Loss-of-function variant in the gene encoding the KCNQ4 potassium channel causes autosomal dominant nonsyndromic hearing loss (DFNA2), and no effective pharmacotherapeutics have been developed to reverse channel activity impairment. Phosphatidylinositol 4,5-bisphosphate (PIP2), an obligatory phospholipid for maintaining KCNQ channel activity, confers differential pharmacological sensitivity of channels to KCNQ openers. Through whole-exome sequencing of DFNA2 families, we identified three novel KCNQ4 variants related to diverse auditory phenotypes in the proximal C-terminus (p.Arg331Gln), the C-terminus of the S6 segment (p.Gly319Asp), and the pore region (p.Ala271_Asp272del). Potassium currents in HEK293T cells expressing each KCNQ4 variant were recorded by patch-clamp, and functional recovery by PIP2 expression or KCNQ openers was examined. In the homomeric expression setting, the three novel KCNQ4 mutant proteins lost conductance and were unresponsive to KCNQ openers or PIP2 expression. Loss of p.Arg331Gln conductance was slightly restored by a tandem concatemer channel (WT-p.R331Q), and increased PIP2 expression further increased the concatemer current to the level of the WT channel. Strikingly, an impaired homomeric p.Gly319Asp channel exhibited hyperactivity when a concatemer (WT-p.G319D), with a negative shift in the voltage dependence of activation.

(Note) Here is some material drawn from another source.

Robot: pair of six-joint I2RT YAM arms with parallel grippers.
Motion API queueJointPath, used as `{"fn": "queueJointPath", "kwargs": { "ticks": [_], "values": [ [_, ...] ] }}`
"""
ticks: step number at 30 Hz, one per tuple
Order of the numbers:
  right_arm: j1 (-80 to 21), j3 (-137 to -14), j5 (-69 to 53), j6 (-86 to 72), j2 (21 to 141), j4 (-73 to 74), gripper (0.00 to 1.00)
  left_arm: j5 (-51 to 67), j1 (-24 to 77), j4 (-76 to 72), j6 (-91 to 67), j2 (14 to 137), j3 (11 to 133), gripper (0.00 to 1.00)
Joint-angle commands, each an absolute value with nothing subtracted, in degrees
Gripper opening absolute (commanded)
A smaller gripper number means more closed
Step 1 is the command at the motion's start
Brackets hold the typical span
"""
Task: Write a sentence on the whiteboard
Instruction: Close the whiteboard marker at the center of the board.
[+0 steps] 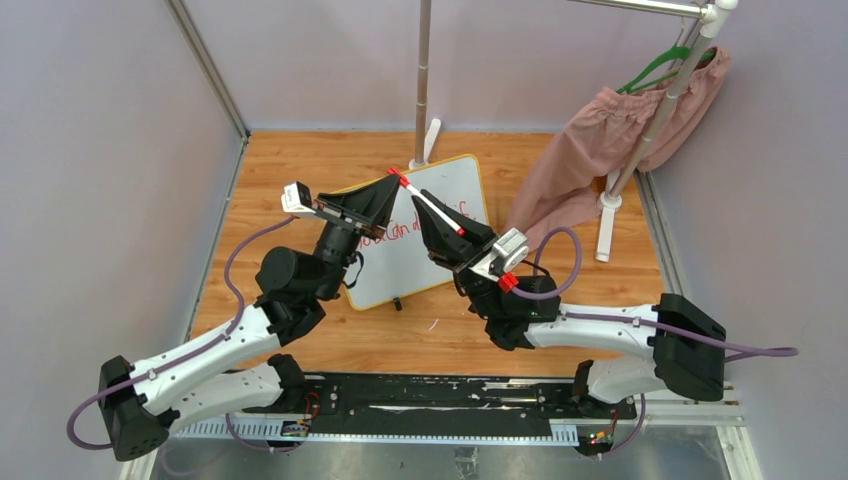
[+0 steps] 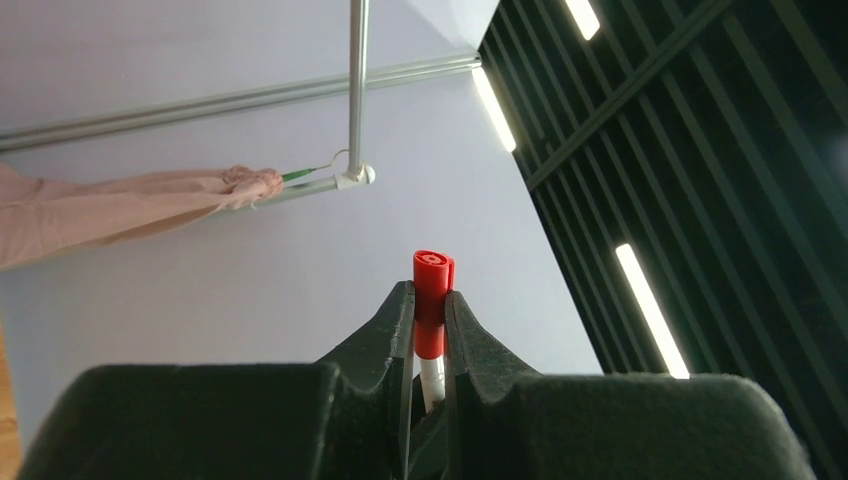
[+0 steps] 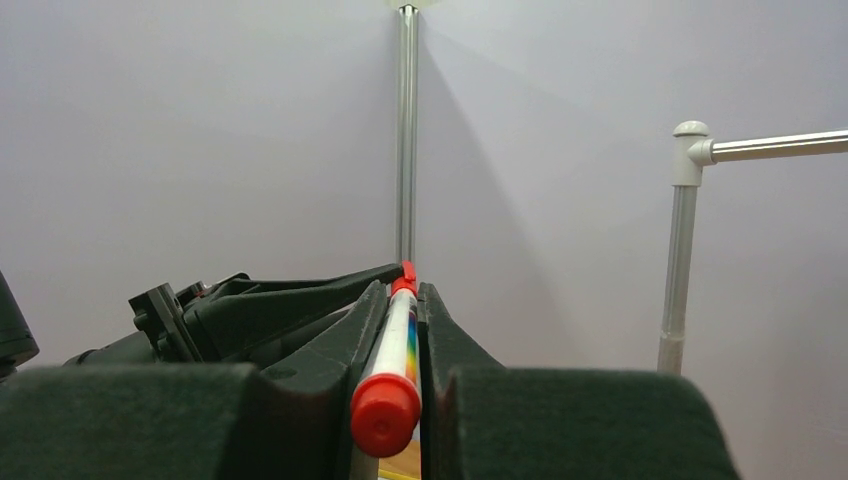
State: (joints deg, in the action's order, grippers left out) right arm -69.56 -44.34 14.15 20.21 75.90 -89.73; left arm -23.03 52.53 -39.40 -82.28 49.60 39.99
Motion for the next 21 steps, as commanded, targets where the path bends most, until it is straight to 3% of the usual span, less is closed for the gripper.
{"fn": "queueJointPath", "kwargs": {
  "ticks": [1, 21],
  "values": [
    [-68.9, -45.6, 14.2, 23.2, 78.7, -89.5, 0.00, -16.2, 53.5, -40.7, -81.5, 50.4, 41.5, 0.00],
    [-69.0, -49.2, 16.4, 29.1, 83.2, -91.4, 0.00, -15.2, 53.6, -43.2, -84.4, 53.1, 41.7, 0.00]
  ]
}}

Correspondingly, a KCNQ inhibitor and chelation of PIP2 effectively downregulated the hyperactive WT-p.G319D concatemer channel. Conversely, the pore-region variant (p.Ala271_Asp272del) was nonrescuable under any condition. Collectively, these novel KCNQ4 variants may constitute therapeutic targets that can be manipulated by the PIP2 level and KCNQ-regulating drugs under the physiological context of heterozygous expression. Our research contributes to the establishment of a genotype/mechanism-based therapeutic portfolio for DFNA2.